Once you find a line containing the word "direction" in the entries below, copy it.
________________________________________
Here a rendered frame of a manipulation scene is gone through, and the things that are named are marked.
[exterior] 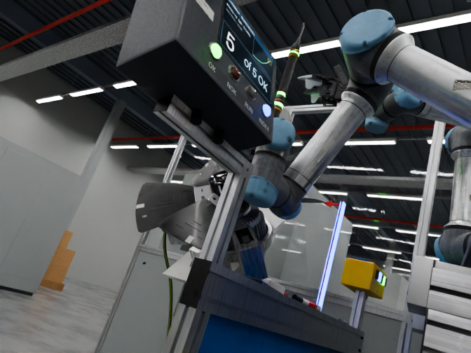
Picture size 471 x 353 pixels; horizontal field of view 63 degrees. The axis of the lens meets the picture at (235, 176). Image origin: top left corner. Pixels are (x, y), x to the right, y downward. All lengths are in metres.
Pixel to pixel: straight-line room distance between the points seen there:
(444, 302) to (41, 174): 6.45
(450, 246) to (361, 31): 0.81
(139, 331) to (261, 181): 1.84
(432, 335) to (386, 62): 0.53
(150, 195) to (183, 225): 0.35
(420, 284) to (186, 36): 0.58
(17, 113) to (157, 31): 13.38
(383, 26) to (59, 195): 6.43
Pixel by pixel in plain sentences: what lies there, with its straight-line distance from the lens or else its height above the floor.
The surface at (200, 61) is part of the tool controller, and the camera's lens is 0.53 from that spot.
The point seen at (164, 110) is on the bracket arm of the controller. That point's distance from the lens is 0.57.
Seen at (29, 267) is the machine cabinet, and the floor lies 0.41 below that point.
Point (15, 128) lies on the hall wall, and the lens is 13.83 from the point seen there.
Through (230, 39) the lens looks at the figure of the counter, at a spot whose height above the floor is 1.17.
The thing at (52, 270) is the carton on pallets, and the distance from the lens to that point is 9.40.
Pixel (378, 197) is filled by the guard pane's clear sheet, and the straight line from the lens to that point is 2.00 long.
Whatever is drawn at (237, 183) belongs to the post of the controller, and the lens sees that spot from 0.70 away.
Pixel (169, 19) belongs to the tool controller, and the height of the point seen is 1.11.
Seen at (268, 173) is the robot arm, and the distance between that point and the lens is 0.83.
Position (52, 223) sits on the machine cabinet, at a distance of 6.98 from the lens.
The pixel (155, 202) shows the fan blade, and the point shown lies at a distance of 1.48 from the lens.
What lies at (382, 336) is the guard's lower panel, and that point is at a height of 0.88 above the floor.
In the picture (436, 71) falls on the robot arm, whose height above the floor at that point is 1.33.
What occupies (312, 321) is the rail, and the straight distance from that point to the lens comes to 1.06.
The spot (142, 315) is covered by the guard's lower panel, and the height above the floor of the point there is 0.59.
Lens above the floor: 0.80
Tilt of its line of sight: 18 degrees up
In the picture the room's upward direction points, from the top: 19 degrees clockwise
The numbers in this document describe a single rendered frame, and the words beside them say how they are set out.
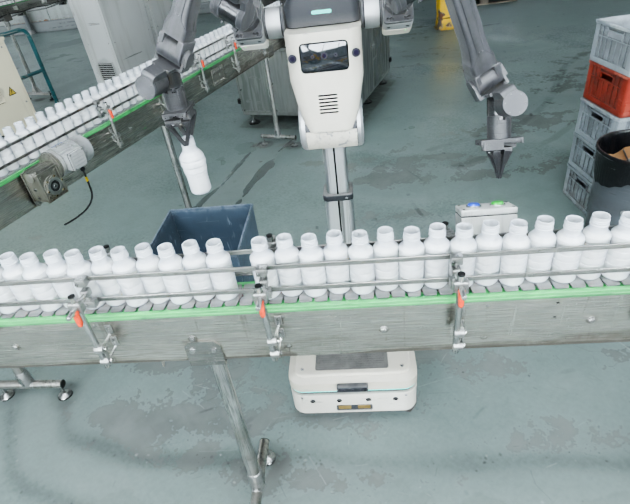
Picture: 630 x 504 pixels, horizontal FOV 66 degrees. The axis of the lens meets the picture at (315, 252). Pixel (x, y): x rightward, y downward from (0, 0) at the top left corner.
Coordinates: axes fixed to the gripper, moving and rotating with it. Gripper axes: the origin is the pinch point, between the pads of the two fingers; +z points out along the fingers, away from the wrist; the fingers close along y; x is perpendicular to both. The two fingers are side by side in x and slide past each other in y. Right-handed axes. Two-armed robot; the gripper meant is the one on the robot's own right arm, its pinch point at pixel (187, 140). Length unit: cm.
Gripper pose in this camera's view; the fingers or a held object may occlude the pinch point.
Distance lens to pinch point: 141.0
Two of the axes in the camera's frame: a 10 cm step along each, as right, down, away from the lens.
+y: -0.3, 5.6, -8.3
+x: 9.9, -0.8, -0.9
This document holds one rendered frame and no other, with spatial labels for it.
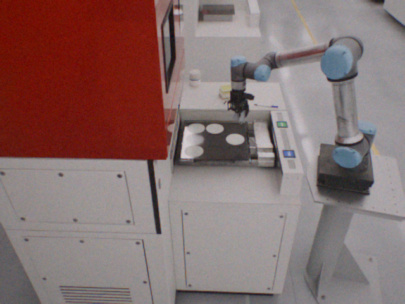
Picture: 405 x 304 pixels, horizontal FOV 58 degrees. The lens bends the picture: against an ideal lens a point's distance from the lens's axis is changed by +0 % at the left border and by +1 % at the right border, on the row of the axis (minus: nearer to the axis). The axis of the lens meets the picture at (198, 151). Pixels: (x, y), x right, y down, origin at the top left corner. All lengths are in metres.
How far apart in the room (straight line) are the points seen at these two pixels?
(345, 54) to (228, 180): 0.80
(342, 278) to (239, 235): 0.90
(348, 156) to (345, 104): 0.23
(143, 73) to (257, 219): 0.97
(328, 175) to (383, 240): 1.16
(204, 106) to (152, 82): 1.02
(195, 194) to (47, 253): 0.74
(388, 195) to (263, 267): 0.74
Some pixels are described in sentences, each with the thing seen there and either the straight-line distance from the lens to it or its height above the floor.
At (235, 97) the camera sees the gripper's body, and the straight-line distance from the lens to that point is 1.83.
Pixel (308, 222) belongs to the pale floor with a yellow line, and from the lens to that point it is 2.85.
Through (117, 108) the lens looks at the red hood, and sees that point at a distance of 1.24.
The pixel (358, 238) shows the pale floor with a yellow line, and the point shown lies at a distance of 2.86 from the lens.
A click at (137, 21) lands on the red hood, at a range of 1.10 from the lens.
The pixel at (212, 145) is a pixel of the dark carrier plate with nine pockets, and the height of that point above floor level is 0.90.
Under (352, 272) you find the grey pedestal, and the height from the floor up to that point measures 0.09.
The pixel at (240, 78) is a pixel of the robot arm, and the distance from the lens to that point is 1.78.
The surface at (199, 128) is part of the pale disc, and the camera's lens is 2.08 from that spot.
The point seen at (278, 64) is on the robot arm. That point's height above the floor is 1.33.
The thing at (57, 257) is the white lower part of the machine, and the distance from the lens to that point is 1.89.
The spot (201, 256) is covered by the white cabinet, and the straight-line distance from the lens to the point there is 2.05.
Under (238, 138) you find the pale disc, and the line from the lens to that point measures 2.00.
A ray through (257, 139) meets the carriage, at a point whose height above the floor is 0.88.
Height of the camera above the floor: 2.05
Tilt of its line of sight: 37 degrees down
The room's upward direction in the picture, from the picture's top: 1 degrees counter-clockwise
________________________________________
→ **Solution for this problem**:
In the picture the room's upward direction points, from the top: 19 degrees clockwise
The room's upward direction in the picture, from the picture's top: 1 degrees counter-clockwise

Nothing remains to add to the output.